Extracted records:
========================

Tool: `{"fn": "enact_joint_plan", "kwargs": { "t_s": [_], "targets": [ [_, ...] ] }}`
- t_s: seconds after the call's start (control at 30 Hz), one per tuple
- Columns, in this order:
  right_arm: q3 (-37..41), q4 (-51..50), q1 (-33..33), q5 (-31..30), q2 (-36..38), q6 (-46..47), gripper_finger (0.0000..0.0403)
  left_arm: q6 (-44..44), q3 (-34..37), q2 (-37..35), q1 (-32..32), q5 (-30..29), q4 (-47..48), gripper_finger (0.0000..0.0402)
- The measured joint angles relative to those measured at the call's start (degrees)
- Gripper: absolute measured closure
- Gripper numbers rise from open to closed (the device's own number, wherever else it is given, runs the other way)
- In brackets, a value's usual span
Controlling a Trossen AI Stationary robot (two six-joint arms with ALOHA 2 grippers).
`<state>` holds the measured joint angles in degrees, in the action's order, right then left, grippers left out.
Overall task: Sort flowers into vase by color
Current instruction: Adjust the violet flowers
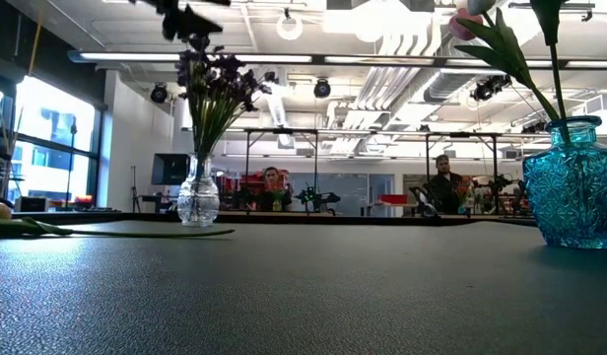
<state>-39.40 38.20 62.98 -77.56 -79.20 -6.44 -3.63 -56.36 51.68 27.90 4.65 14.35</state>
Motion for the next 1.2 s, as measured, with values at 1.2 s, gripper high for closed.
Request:
{"fn": "enact_joint_plan", "kwargs": {
  "t_s": [1.2],
  "targets": [
    [0.0,0.0,0.0,0.0,0.0,0.2,0.0210,-10.7,8.5,-8.6,-17.8,-32.2,13.0,0.0218]
  ]
}}
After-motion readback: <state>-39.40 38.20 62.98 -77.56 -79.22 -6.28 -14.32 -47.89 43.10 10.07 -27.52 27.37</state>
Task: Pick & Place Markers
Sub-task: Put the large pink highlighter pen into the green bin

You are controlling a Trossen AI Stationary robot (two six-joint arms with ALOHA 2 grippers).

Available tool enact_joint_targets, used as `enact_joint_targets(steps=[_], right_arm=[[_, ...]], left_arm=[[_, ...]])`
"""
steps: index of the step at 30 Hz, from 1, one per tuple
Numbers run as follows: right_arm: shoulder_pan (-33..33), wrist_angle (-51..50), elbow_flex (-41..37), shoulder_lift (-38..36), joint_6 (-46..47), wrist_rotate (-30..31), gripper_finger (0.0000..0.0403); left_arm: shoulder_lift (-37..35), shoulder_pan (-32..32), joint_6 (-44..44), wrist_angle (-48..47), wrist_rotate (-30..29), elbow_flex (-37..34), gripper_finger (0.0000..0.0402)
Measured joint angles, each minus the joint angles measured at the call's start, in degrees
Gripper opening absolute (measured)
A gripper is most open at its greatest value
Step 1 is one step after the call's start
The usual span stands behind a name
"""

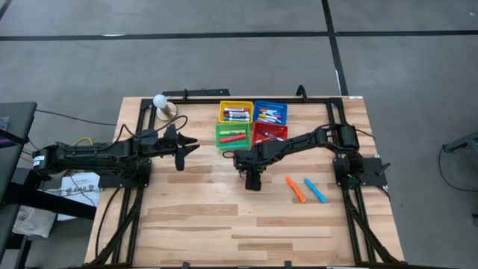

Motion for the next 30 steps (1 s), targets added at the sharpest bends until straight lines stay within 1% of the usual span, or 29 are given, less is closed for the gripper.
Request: enact_joint_targets(steps=[4,9,15,18,21,23,27,30], right_arm=[[1.6,-0.6,0.0,0.0,2.4,0.2,0.0148],[1.3,-0.1,0.8,-0.3,10.1,0.1,0.0145],[-0.3,-0.7,6.0,-0.3,14.9,0.0,0.0144],[-0.9,-0.3,8.8,-0.3,15.5,-0.7,0.0145],[-0.9,0.3,10.9,1.0,18.3,-1.5,0.0145],[-0.9,0.0,12.2,2.8,19.5,-3.3,0.0145],[-0.7,0.4,16.6,7.2,19.9,-11.0,0.0145],[0.1,-1.0,19.9,10.7,20.0,-11.7,0.0145]], left_arm=[[0.0,0.0,0.0,0.6,0.0,0.0,0.0117],[0.0,0.0,0.0,1.4,0.0,0.0,0.0117],[0.0,0.0,0.0,2.6,-0.8,0.0,0.0117],[0.0,0.0,0.0,2.8,-1.5,0.0,0.0117],[0.0,0.0,0.0,3.0,-1.5,0.0,0.0117],[0.0,0.0,0.0,3.0,-1.5,0.0,0.0117],[0.4,0.0,0.0,3.7,-2.5,0.0,0.0117],[1.2,0.0,0.0,4.6,-2.9,0.0,0.0117]])
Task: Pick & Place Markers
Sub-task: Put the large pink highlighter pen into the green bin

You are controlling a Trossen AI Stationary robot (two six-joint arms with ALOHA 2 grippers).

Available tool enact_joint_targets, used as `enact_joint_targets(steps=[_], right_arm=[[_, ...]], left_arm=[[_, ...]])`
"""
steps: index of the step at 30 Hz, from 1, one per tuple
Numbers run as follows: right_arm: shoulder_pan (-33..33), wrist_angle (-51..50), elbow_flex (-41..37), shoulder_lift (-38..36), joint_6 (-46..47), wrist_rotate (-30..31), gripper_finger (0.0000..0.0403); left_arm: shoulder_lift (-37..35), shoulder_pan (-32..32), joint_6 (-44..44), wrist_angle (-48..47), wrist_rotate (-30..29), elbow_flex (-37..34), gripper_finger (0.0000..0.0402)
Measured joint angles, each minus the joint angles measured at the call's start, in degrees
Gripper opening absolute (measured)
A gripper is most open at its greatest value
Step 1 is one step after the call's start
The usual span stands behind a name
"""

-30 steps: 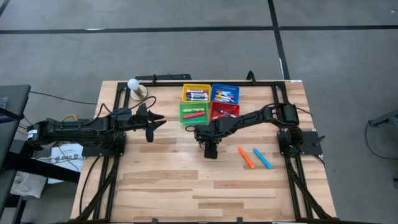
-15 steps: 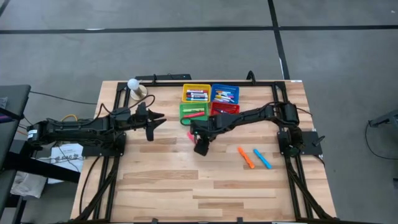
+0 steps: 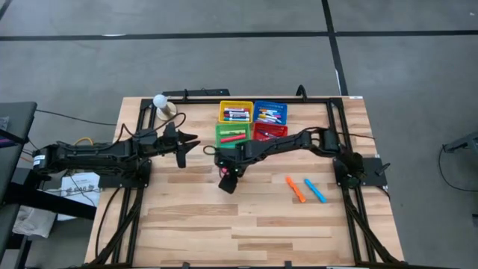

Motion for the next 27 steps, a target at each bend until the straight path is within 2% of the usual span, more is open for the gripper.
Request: enact_joint_targets(steps=[3,8,15,27], right_arm=[[0.6,-1.0,3.2,2.0,-0.1,1.1,0.0145],[1.4,-3.1,6.8,5.3,-1.0,6.6,0.014],[2.6,-4.6,5.9,5.3,-2.2,14.0,0.0137],[2.7,-4.3,6.0,5.4,-5.5,18.1,0.0139]], left_arm=[[0.8,0.0,0.0,0.2,-0.1,0.0,0.0117],[1.8,0.0,0.0,0.4,-0.1,0.0,0.0117],[3.3,0.0,0.0,0.9,0.2,0.0,0.0117],[3.6,0.0,0.0,1.1,0.2,0.0,0.0117]])
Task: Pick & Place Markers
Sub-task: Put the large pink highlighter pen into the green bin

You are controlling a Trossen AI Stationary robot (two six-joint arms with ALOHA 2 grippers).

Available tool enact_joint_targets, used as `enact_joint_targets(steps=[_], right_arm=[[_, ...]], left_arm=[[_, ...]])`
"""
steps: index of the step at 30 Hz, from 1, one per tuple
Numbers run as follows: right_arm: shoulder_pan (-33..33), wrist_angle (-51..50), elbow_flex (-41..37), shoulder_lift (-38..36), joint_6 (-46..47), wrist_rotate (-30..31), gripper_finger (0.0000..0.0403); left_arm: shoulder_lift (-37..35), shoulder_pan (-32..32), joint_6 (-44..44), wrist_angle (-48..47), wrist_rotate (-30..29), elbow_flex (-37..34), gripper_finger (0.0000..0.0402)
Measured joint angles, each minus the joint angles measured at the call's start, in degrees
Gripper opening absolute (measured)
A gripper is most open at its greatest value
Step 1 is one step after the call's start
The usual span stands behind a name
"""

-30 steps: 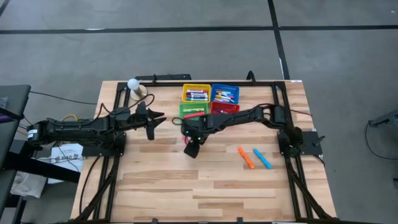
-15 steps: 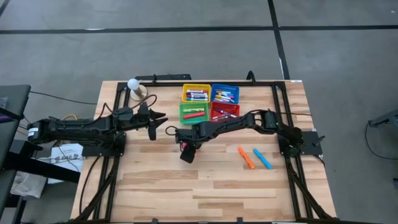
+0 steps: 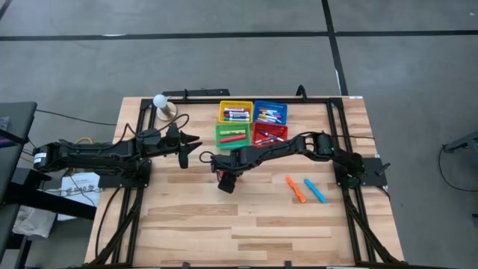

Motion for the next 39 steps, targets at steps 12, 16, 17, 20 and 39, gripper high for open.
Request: enact_joint_targets(steps=[12,16,17,20,39], right_arm=[[-0.3,-0.1,0.2,2.7,-1.0,-1.5,0.0139],[-0.3,0.3,0.1,2.8,-0.7,-1.5,0.0139],[-0.3,0.3,0.1,2.8,-0.3,-1.5,0.0139],[-0.3,0.3,0.1,2.8,-0.1,-1.4,0.0139],[-0.4,-1.9,-0.3,0.0,0.1,-1.0,0.0053]], left_arm=[[0.0,0.0,0.0,0.5,0.0,0.0,0.0117],[0.0,0.0,0.0,0.5,0.0,0.0,0.0117],[0.0,0.0,0.0,0.5,0.0,0.0,0.0117],[0.0,0.0,0.0,0.6,0.0,0.0,0.0117],[-0.4,0.0,2.1,1.4,-0.9,0.0,0.0117]])
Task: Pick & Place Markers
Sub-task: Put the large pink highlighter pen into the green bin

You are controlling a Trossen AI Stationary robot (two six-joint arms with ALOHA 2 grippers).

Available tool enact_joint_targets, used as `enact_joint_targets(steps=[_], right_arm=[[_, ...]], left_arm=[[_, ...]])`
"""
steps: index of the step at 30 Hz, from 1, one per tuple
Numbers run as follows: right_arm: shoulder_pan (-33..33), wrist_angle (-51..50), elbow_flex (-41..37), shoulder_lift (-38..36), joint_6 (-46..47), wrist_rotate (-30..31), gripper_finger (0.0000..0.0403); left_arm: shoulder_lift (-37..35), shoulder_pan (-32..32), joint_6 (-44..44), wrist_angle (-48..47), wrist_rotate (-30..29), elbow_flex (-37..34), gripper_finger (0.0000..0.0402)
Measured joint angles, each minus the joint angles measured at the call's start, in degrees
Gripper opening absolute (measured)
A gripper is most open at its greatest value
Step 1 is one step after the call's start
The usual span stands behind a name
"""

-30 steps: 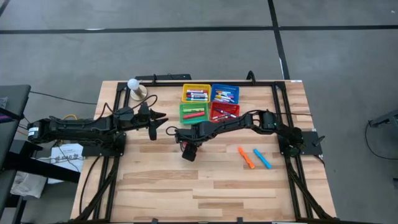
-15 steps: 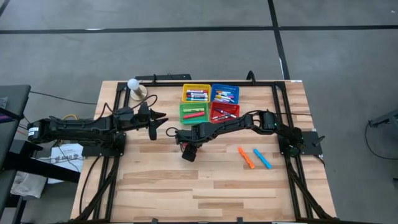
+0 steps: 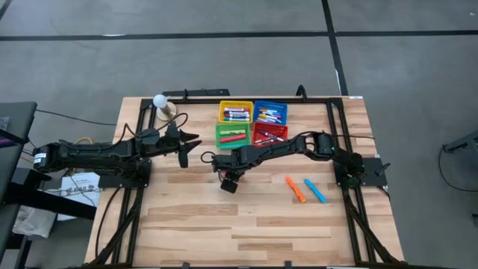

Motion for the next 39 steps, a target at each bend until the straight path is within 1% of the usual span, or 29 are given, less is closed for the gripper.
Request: enact_joint_targets(steps=[4,8,15,21,28,36,39], right_arm=[[-0.2,-2.6,0.0,-4.1,0.0,0.0,0.0061],[-0.4,-5.2,0.1,-8.7,-0.5,0.1,0.0061],[-3.0,-6.6,0.2,-20.0,-4.5,0.3,0.0061],[-7.7,-7.1,0.3,-26.3,-8.1,0.7,0.0061],[-11.3,-8.3,0.3,-27.4,-11.9,0.5,0.0061],[-12.8,-8.0,0.3,-26.3,-17.3,0.7,0.0061],[-13.3,-8.6,0.6,-26.3,-19.7,1.0,0.0061]], left_arm=[[-1.4,0.0,3.5,0.1,-2.8,0.1,0.0117],[-3.8,0.0,4.0,0.2,-4.9,0.0,0.0117],[-6.0,0.0,4.0,1.8,-5.3,0.0,0.0117],[-5.6,0.0,4.0,2.3,-5.3,0.0,0.0117],[-5.2,0.0,4.0,4.0,-5.3,0.0,0.0117],[-3.1,0.3,4.0,6.7,-5.4,0.0,0.0117],[-2.4,0.5,4.0,7.2,-6.7,0.0,0.0117]])
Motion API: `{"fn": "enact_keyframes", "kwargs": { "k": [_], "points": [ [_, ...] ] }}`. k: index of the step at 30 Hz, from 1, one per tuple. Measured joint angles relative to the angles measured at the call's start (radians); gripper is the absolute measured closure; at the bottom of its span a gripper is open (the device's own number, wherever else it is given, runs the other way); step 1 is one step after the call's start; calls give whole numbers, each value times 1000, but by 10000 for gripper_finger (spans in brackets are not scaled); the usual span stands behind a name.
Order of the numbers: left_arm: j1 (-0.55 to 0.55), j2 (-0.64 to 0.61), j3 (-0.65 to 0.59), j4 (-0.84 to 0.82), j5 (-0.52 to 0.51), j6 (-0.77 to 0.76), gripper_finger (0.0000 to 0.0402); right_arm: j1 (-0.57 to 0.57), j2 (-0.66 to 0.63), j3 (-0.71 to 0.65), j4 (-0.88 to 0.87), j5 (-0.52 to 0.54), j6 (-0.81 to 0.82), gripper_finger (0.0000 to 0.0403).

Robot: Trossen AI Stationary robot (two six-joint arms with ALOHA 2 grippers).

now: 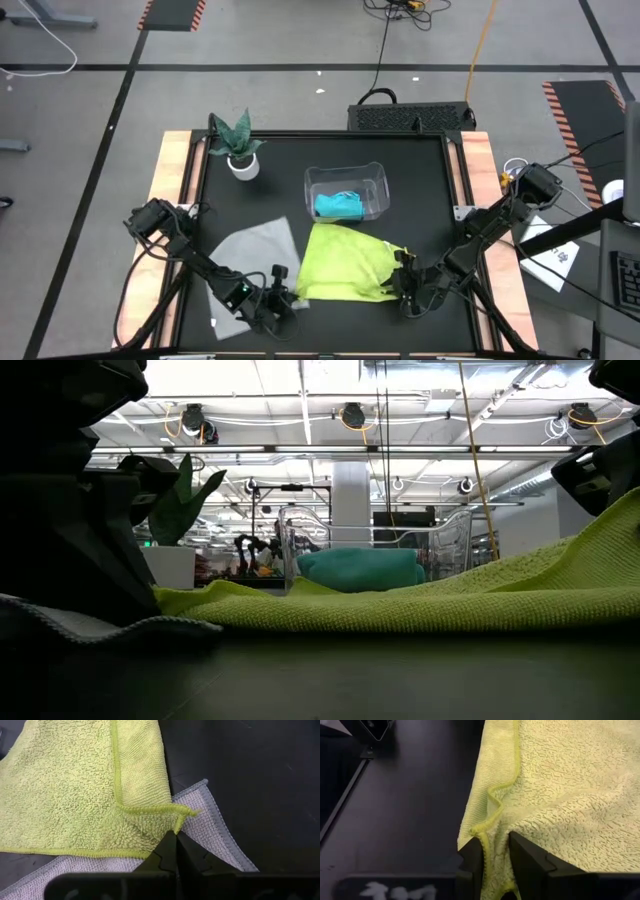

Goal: Fold microfiber towels
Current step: Fold the green towel

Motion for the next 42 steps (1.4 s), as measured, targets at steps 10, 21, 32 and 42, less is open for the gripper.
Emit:
{"fn": "enact_keyframes", "kwargs": {
  "k": [10, 21, 32, 42],
  "points": [
    [0, 0, 0, 0, 1, -13, 397, 1, 0, 0, 30, -34, -7, 319],
    [0, 0, 0, -1, 6, -19, 398, 13, 0, 0, 45, -29, -37, 318],
    [0, 0, 0, -1, 8, -22, 394, 16, 0, 0, 77, -26, -106, 318],
    [0, 0, 0, -1, 8, -32, 392, 16, 0, 0, 123, -26, -145, 279]
  ]
}}
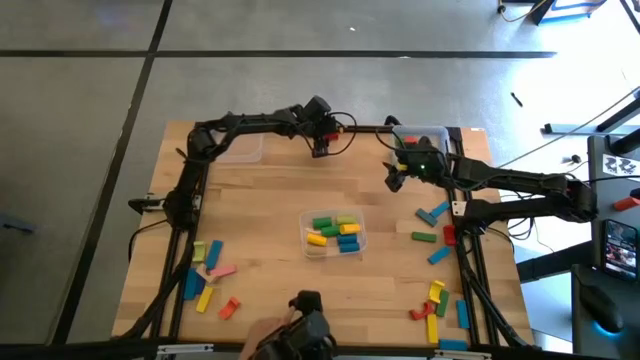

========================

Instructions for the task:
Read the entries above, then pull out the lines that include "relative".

Task answer:
- The measured joint angles relative to those measured at the call's start (degrees)
Motion API: `{"fn": "enact_keyframes", "kwargs": { "k": [_], "points": [ [_, ...] ] }}`. k: index of the step at 30 Hz, from 1, one per tuple. Measured joint angles relative to the angles measured at the call's start (radians); gripper is the absolute measured closure; at the bottom of its span a gripper is open (the device's own number, wherever else it is given, runs the other way); step 1 is one step after the call's start; calls give whole numbers, each value times 1000, but by 10000 for gripper_finger (spans in brackets are not scaled); the usual span stands behind a name.

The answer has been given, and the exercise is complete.